There is a lot of talk about team based care nowadays, and I have seen some shining examples of that, most recently when a patient at my clinic had a suicide in the family.
But at the same time, there are so many decisions – judgement calls, really – that we make every single day where there isn’t anywhere near enough time to involve team members.
I talk to patients all the time who ruminate, often at night, about the choices they made every day, and replay their conversations, reasoning and actions to the point of losing sleep and experiencing distresss.
I also know of a few clinicians who do the same thing.
I think there are a few fundamental tolerances clinicians must have:
One is tolerance of uncertainty. The other is a tolerance of being where the buck stops.
“Medicine is a science of uncertainty and an art of probability” is a famous quote by my hero, Sir William Osler, the “Father of Modern Medicine” and of bedside teaching.
This is a dichotomy: On one hand, the diagnostic possibilities in most cases are nearly endless, thus uncertainty, but at the same time, the major probabilities are usually pretty clear cut.
Our mission, should we chose to accept it (Mission: Impossible – in my case, the original series; I assume that quote is still relevant) is to embrace both the uncertainty and the need not to accept indecision.
In that moment, we are often alone.
The only way to balance these seemingly opposite notions is to acknowledge that no one can know for sure but the probability is…that is, being human and being fallible, but also possessing a certain amount of knowledge based confidence.
In my Swedish training, it was considered appropriate to consider and make a clinical decision based on “the odds”. In America, that isn’t always recognized. I agree you cannot completely skip over considering the probability of the esoteric, but how much weight do you give it?. If we don’t reign in the temptation to overestimate the odds of the esoteric, our health care will bankrupt us even faster than I imagined.
The kinds of decisions we usually need to make on our own are ones we have to live with and ones we cannot let ruin our sleep or our sanity:
Antibiotics or not? Hospital admission or not? Imaging or clinical diagnosis?
You do your best. It is all you can do. Without obsessing. Osler called that Aequanimity.
Interesting. Your experience of medicine as a physician and my experience of it as a patient are very different.
Just days after you wrote this post, I suffered a pulmonary embolism that gave every indication it existed, in terms of symptoms, but failed to show up on tests run at the time. Odds-based medicine (calculated by a hematologist who knows such things intimately) went on to assure me that I didn’t have a PE and my chances of ever having one were almost infinitesimal. Whatever was causing the pain and escalating symptoms over the next 7 months, multiple doctors assured me, could not be a PE. Odds-based medicine had ruled it out early-on. I mean, what were the odds that the tests might have been wrong, and the symptoms might have been right?
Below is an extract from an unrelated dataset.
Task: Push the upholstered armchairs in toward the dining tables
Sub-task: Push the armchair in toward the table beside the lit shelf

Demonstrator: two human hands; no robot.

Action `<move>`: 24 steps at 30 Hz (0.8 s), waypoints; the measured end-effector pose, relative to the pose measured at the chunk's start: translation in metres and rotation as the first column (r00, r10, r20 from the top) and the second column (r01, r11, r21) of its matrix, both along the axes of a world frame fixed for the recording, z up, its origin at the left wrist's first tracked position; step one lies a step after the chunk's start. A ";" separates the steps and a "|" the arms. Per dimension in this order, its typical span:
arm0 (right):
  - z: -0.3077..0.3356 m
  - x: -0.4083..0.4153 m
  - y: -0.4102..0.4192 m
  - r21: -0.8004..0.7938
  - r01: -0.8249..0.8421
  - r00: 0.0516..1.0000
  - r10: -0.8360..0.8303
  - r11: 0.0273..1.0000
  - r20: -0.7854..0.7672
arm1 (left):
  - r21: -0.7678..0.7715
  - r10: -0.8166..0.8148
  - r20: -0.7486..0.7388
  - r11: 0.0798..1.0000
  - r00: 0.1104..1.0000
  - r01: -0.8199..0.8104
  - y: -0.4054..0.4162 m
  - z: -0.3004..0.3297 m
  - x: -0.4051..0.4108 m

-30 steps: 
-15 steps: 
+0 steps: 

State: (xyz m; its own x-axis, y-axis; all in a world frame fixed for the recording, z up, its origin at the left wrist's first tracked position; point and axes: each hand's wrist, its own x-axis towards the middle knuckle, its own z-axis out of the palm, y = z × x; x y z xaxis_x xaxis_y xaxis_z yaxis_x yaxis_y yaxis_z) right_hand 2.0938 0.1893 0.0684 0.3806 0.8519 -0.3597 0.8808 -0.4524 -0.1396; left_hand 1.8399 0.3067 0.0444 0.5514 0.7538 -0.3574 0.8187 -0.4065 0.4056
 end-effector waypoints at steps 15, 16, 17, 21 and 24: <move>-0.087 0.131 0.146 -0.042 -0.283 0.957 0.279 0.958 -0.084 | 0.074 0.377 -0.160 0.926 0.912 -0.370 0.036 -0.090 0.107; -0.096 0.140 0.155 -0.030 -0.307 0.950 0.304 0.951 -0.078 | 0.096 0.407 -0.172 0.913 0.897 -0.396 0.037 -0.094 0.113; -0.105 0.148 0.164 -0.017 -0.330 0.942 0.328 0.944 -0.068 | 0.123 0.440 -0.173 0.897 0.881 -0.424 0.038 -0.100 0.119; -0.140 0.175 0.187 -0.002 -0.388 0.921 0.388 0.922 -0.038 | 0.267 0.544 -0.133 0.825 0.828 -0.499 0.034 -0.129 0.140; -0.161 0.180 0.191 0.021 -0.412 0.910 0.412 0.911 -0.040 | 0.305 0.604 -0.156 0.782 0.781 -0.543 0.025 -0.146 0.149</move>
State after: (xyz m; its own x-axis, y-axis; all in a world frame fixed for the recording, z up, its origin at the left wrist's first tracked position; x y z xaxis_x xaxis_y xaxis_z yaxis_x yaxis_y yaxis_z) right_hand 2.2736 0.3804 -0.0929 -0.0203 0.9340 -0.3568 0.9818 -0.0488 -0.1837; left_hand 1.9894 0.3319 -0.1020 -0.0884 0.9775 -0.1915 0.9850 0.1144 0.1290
So we all played the “odds-based medicine” game and shrugged our shoulders at the symptoms. No one was too concerned. Except, of course, me. Because I was living with them and they were having an increasingly negative impact on my QOL.
Then, one day, a routine test came back out of range, a new set of imaging was ordered, and voila! It was discovered that I did indeed have a PE in the exact location in my chest where I’d been having all the pain, and I had a DVT in my calf (again).
This is not the first time doctors have looked at me and thought “horse,” when it fact I’ve turned out to be a zebra. You know what I mean–the rule of thumb doctors are taught: “When you hear hoof beats, think horses, not zebras.”
I finally sat down and made a list of all the times in my life when something that “never” happens in medicine–something extremely rare that you might expect in a zebra but not in a horse–in fact did happen in my case. There are a dozen examples.
I think a clinical decision based upon “the odds,” as you put it, is inadequate. It may protect your legal hiney, but odds are it will fail some of your patients diagnostically and in treatment…sometimes with potentially life-threatening consequences.